KIYAMETTEKİ HÂLİN BİR KISMI ARAFATTA YAŞANIR

Böylece Arafat, mahşerî bir tablo arz eder. Kıyâmetteki hâlin bir kısmı orada da yaşanır. Hakîkaten orası âdeta kabirden kalkıp herkesin kendi günahlarının nedâmetiyle nefsinin derdine düştüğü mahşer yerine gelişi ve çâresizlik içerisinde çırpınarak Rabb’e gönülden yalvarış hâlini hatırlatır. Altta ve üstte birer havlu ile baş açık, yalın ayak, bütün dünyevî rütbelerden soyunma hâlidir...

Diğer taraftan Arafat, bizleri kadîm hâtıralara da götürür. Mâlumdur ki, yasak meyveye yaklaşma zellesi netîcesinde murâd-ı ilâhî olarak Âdem (a.s.) ve Havvâ vâlidemiz cennetten çıkarılıp dünyâda birbirlerinden uzak, ayrı ayrı yerlere indirilmiş, böylece birbirlerine hasret bırakılmışlardı.

Âdem -aleyhisselâm-, Hazret-i Muhammed’in (s.a.v.) Allâh katındaki şeref ve îtibârını düşünerek, nihâyet Cenâb-ı Hak’tan, O’nun yüzü suyu hürmetine affını talep etti. Ardından talebi kabûl edildi ve Allâh Teâlâ, kendisine Mekke istikâmetinde yol göstermek üzere bir meleği memur etti. Bu duâ bereketiyle Cidde’de yaşamakta bulunan Havvâ anamız da diğer bir melek rehberliğinde Hz. Âdem’e (a.s.) doğru yola çıkarıldı ve bunlar, bir arefe günü ikindi vakti Arafat vâdisinde buluşup ağlaştılar ve tekrar istiğfâr ettiler.

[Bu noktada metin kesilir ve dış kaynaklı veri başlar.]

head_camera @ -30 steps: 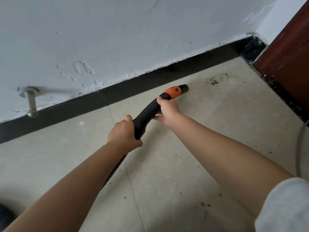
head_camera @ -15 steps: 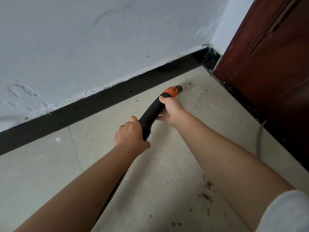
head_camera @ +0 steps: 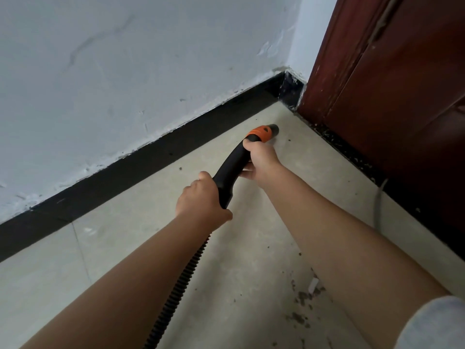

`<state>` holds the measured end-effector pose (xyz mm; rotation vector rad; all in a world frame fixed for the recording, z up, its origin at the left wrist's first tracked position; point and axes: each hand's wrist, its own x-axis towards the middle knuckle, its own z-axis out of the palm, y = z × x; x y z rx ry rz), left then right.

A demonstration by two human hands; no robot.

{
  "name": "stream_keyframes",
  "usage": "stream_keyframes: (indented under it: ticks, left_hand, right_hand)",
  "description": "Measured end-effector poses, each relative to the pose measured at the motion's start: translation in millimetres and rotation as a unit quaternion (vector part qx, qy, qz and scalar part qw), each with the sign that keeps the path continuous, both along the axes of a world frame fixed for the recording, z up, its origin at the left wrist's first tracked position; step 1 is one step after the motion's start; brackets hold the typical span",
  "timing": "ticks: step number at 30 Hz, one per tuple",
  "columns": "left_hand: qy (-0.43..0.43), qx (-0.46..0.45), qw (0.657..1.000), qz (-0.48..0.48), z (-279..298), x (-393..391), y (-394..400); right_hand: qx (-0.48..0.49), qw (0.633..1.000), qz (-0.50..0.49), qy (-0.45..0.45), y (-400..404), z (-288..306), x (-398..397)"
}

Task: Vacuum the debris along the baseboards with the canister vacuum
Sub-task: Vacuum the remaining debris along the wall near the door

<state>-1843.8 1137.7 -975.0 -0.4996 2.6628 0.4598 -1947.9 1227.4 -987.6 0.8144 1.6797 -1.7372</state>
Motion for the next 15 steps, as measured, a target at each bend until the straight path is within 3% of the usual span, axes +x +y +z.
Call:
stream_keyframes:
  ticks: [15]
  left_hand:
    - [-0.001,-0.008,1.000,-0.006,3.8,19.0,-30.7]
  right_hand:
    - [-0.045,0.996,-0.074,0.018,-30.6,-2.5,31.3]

İhsan ve keremi sonsuz olan Cenâb-ı Hak, onların duâlarını kabûl etmenin yanında, bir de onların neslinden olup kıyâmete kadar her sene aynı gün ve saatte oraya gelerek af dileyecek olanların tamamını bağışlama vaad ve lutfunda da bulundu. İşte hacıların arefe günü Arafat’a çıkıp istiğfâr etmelerinin hikmeti budur.

ÜMMÜ’L-KURÂ NE DEMEK?

Bu buluşmadan sonra Hz. Âdem (a.s.) ile Havvâ vâlidemiz, Allâh’ın emriyle bugünkü Mekke şehrinin olduğu yeri vatan edindiler. Bundan dolayı ve yeryüzünde yaratılan ilk mekân oluşu sebebiyle Mekke şehrinin bir adı da, yerleşim bölgelerinin anası mânâsına gelen “Ümmü’l-Kurâ”dır.

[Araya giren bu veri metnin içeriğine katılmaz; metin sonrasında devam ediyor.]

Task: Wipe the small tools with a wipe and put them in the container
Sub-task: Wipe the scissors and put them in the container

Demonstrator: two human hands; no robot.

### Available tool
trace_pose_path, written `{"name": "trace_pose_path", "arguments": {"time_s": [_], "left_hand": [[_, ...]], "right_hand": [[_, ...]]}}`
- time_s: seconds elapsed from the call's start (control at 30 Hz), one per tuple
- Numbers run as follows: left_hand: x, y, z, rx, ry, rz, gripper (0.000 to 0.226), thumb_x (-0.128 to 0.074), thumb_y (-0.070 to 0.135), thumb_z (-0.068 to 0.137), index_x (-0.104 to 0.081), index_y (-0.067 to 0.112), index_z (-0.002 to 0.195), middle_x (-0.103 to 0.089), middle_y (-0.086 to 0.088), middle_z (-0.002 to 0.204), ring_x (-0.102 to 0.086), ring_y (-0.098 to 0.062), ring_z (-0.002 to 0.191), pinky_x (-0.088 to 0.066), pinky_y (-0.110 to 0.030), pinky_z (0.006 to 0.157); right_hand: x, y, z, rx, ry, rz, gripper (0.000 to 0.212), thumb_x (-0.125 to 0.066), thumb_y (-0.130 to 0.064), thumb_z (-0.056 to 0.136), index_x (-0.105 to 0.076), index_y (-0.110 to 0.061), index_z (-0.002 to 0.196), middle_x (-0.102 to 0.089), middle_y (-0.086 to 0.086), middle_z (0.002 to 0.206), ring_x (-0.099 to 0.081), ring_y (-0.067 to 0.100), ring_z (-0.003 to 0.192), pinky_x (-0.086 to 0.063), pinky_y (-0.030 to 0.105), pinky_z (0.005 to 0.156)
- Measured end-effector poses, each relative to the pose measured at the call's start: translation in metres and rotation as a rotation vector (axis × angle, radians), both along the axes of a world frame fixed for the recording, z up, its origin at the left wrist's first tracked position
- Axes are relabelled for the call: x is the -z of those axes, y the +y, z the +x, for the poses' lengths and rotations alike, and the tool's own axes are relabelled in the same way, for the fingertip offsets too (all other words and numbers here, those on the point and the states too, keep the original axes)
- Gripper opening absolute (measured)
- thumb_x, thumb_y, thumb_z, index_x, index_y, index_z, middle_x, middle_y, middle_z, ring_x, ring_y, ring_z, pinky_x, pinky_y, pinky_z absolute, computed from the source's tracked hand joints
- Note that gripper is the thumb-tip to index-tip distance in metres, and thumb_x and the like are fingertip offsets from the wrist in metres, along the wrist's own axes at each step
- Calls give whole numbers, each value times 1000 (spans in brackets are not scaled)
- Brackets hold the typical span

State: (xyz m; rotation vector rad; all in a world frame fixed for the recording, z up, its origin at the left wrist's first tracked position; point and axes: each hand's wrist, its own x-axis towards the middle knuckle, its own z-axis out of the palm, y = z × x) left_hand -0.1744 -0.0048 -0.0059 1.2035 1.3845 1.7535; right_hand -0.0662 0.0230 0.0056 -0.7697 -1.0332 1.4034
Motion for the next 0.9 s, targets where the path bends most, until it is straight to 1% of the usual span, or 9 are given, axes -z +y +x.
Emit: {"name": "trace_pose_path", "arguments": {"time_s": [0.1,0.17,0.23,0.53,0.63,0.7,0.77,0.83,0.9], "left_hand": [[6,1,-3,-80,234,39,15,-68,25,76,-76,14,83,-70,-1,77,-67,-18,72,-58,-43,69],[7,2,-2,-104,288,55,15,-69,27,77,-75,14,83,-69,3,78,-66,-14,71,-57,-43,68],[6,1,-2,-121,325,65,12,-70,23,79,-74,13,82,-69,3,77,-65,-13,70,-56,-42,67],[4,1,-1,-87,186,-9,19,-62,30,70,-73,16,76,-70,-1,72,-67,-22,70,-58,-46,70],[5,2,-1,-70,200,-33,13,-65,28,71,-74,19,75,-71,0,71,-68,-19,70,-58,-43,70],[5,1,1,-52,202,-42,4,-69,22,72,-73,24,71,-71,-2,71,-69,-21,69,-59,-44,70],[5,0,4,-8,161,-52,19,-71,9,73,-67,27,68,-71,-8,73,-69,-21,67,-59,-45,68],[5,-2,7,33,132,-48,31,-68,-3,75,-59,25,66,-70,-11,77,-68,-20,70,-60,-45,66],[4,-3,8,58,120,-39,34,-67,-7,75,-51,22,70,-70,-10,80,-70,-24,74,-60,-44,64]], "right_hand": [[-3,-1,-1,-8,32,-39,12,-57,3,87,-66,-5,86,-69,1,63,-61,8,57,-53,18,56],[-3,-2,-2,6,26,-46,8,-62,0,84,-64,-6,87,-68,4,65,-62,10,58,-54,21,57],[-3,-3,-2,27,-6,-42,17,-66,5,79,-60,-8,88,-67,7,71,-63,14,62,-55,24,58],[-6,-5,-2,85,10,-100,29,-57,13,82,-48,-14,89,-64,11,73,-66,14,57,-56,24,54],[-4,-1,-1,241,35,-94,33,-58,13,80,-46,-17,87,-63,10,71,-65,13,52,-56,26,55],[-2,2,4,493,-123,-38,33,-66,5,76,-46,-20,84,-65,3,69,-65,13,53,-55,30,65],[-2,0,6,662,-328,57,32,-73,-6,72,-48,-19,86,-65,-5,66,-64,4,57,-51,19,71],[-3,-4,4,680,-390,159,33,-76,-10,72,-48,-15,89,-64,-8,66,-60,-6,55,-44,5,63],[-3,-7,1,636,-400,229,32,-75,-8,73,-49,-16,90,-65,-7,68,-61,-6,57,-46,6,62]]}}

Zîrâ Mekke; vatan, renk, zenginlik-fakirlik, kılık-kıyâfet gibi fânî ve izâfî mefhumların ortadan kalkıp bütün inananların İslâm kardeşliği altında tek bir millet olduğu gerçeğinin tecellîgâhıdır. Orada âmir-memur, zengin-fakir, câhil-âlim hep bir arada, aynı elbiseler içinde, aynı meydanda ve aynı saftadır. Orası fânî sınıf farklılıklarından sıyrılıp kefen iklîmine girerek Rabb’e ilticâ edebilme ve kıyâmetin o dehşetli manzarasının hissiyâtıyla ürperme yeridir.

ARAFAT: EMNİYET, HUZUR VE MUHABBET BELDESİ

O mübârek belde, emniyet, huzur ve muhabbet kucağı, gönülleri feyz ü bereket ve rahmetle dolduran peygamberler bucağıdır. Günümüz İslâm âleminin bütün sancılarına rağmen o mübârek mekânlarda hac ve umrelerde oluşturulan birlik, kardeşlik ve muhabbet tezâhürleri, dünyâ milletlerinin hâlâ sadece hayallerini süslemektedir. Bu milletler, kurdukları milletlerarası teşekküllerle dâimâ böyle bir seviyeye ulaşabilmenin hasretiyle yaşamakta ve bu hususta kâmil bir muvaffakıyet elde edememektedirler. Zîrâ onların doyum noktasını da aşan maddî refahlarına mukâbil mânevî çöküntüleri sebebiyle kâh içlerinde kâh dışlarında sayısız ayrılık, kin, düşmanlık, zulüm, haksızlık, adâletsizlik ve imtiyaz rüzgârları eksik olmamaktadır.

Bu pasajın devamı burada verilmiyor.